Exercise details: Filter these entries, keeping only lines that hold the word "self".
===== Available records =====
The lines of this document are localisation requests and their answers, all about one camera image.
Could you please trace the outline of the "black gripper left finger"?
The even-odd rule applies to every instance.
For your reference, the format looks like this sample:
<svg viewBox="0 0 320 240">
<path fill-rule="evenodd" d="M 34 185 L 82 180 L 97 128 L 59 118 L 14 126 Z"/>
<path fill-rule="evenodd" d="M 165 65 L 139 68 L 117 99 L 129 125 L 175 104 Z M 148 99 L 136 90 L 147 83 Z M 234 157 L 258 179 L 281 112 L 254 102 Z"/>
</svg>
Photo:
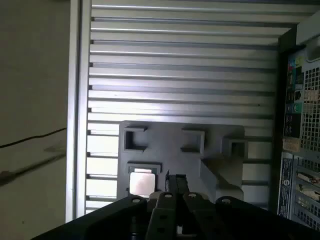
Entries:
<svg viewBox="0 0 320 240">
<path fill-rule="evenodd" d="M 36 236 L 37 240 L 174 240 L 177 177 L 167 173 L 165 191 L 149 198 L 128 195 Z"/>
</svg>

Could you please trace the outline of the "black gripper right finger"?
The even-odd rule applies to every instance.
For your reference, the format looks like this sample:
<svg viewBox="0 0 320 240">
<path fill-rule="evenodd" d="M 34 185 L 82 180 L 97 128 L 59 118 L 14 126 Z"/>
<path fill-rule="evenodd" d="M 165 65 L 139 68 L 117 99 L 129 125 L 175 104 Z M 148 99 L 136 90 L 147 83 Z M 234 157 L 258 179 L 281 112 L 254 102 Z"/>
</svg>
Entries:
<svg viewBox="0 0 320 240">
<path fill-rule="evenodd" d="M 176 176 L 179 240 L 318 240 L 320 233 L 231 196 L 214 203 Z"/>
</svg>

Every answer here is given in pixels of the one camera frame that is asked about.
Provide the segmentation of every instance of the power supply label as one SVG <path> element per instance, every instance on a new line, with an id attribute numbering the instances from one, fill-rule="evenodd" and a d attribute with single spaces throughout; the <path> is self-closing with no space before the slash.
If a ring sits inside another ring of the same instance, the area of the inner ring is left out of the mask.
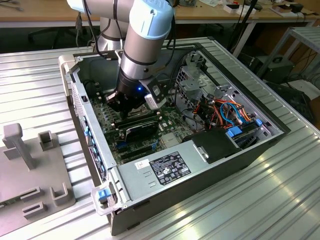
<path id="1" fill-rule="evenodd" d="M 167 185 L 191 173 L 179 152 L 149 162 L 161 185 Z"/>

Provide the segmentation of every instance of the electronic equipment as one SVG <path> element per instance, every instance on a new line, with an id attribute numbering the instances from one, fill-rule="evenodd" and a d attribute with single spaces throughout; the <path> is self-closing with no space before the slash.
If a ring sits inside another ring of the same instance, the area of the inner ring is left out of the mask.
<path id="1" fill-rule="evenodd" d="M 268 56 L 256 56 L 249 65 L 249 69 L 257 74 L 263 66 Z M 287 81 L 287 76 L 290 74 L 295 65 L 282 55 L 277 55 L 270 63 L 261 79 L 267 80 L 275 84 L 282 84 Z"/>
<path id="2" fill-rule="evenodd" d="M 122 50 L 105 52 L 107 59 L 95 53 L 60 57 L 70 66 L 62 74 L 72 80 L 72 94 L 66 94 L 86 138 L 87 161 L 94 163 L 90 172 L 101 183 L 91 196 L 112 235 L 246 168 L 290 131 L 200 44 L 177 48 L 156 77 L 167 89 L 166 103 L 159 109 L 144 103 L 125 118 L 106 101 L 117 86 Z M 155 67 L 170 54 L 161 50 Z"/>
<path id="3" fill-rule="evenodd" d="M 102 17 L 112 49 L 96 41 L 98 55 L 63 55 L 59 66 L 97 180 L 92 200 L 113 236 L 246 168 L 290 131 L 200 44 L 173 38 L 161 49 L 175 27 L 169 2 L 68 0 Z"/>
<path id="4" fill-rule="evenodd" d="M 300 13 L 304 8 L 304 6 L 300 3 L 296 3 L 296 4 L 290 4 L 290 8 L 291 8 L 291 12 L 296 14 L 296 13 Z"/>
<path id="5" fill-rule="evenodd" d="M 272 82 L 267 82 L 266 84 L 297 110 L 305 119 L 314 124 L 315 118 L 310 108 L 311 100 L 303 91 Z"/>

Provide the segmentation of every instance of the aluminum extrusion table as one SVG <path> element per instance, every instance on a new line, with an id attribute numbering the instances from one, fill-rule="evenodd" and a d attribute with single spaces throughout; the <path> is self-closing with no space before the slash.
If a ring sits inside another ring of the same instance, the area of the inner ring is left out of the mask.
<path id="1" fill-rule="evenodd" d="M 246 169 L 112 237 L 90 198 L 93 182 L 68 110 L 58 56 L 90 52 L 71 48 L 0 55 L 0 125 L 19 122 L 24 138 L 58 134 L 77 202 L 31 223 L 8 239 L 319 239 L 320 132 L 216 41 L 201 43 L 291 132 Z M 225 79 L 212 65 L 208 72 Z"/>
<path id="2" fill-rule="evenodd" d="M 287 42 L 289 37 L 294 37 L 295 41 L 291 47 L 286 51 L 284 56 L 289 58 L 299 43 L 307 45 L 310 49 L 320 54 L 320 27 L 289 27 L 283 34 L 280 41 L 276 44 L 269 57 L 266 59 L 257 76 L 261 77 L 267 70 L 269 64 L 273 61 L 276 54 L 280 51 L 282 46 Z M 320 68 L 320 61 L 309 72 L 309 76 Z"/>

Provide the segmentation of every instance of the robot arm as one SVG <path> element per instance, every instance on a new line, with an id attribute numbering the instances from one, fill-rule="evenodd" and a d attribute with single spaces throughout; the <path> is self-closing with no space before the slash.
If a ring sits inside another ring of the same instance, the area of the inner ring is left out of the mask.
=====
Written response:
Provide the segmentation of every instance of the power supply label as one SVG <path> element per instance, every instance on a new line, with an id attribute numbering the instances from one, fill-rule="evenodd" and a d attribute with single spaces throughout; the <path> is self-closing with no space before the slash.
Provide the segmentation of every instance of the electronic equipment as one SVG <path> element per instance, every instance on a new line, with an id attribute numbering the instances from one, fill-rule="evenodd" and a d attribute with single spaces throughout; the <path> is self-closing with no space before the slash.
Provide the segmentation of every instance of the aluminum extrusion table as one SVG <path> element per instance, every instance on a new line, with an id attribute numbering the instances from one, fill-rule="evenodd" and a d attribute with single spaces throughout; the <path> is self-closing with no space before the slash.
Provide the segmentation of every instance of the robot arm as one SVG <path> element per instance, every instance on a new line, with an id attribute numbering the instances from one, fill-rule="evenodd" and a d attribute with single spaces throughout; the <path> is self-closing with no space before the slash.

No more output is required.